▶ **What you have to do**
Please repeat each line of the data exactly, with nothing left out.

• • •

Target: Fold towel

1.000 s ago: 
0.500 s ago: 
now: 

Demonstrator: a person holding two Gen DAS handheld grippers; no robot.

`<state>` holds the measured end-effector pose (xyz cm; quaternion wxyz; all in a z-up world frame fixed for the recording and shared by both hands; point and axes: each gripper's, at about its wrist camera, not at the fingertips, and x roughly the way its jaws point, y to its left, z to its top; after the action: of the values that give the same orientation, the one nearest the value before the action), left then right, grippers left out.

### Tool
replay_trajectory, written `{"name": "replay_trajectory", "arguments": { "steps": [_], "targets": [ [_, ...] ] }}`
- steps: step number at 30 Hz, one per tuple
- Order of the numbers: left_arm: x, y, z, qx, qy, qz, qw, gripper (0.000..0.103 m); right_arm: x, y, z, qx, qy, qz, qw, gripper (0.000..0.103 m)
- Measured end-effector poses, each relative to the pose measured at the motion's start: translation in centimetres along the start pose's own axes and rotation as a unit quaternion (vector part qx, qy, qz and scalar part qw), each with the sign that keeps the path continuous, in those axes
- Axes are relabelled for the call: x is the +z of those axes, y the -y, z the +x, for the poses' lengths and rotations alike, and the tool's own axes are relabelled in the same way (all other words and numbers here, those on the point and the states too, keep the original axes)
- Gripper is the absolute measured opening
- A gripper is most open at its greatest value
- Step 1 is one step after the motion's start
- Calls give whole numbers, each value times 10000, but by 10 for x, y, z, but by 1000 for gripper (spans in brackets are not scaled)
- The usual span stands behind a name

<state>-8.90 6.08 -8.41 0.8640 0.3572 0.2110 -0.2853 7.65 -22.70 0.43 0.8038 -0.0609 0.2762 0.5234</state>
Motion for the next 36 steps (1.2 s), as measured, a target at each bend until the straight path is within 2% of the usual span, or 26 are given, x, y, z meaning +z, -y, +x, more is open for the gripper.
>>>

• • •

▶ **Solution to this problem**
Target: Fold towel

1.000 s ago: 
0.500 s ago: 
now: 

Demonstrator: a person holding two Gen DAS handheld grippers; no robot.

`<state>` holds the measured end-effector pose (xyz cm; quaternion wxyz; all in a z-up world frame fixed for the recording and shared by both hands; point and axes: each gripper's, at about its wrist camera, not at the fingertips, and x roughly the way its jaws point, y to its left, z to its top; after the action: of the values that give the same orientation, the one nearest the value before the action), left then right, grippers left out.

### Tool
replay_trajectory, written `{"name": "replay_trajectory", "arguments": { "steps": [_], "targets": [ [_, ...] ] }}`
- steps: step number at 30 Hz, one per tuple
- Order of the numbers: left_arm: x, y, z, qx, qy, qz, qw, gripper (0.000..0.103 m); right_arm: x, y, z, qx, qy, qz, qw, gripper (0.000..0.103 m)
- Measured end-effector poses, each relative to the pose measured at the motion's start: translation in centimetres along the start pose's own axes and rotation as a unit quaternion (vector part qx, qy, qz and scalar part qw), each with the sign that keeps the path continuous, in those axes
- Axes are relabelled for the call: x is the +z of those axes, y the -y, z the +x, for the poses' lengths and rotations alike, and the tool's own axes are relabelled in the same way (all other words and numbers here, those on the point and the states too, keep the original axes)
- Gripper is the absolute measured opening
- A gripper is most open at its greatest value
- Step 1 is one step after the motion's start
- Calls give whole numbers, each value times 10000, but by 10 for x, y, z, but by 1000 for gripper (spans in brackets are not scaled)
- The usual span stands behind a name

<state>-8.90 6.08 -8.41 0.8640 0.3572 0.2110 -0.2853 7.65 -22.70 0.43 0.8038 -0.0609 0.2762 0.5234</state>
Motion for the next 36 steps (1.2 s), as measured, a target at each bend until the straight path is within 2% of the usual span, or 26 are given, x, y, z meaning +z, -y, +x, more is open for the gripper.
>>>

The response is finished.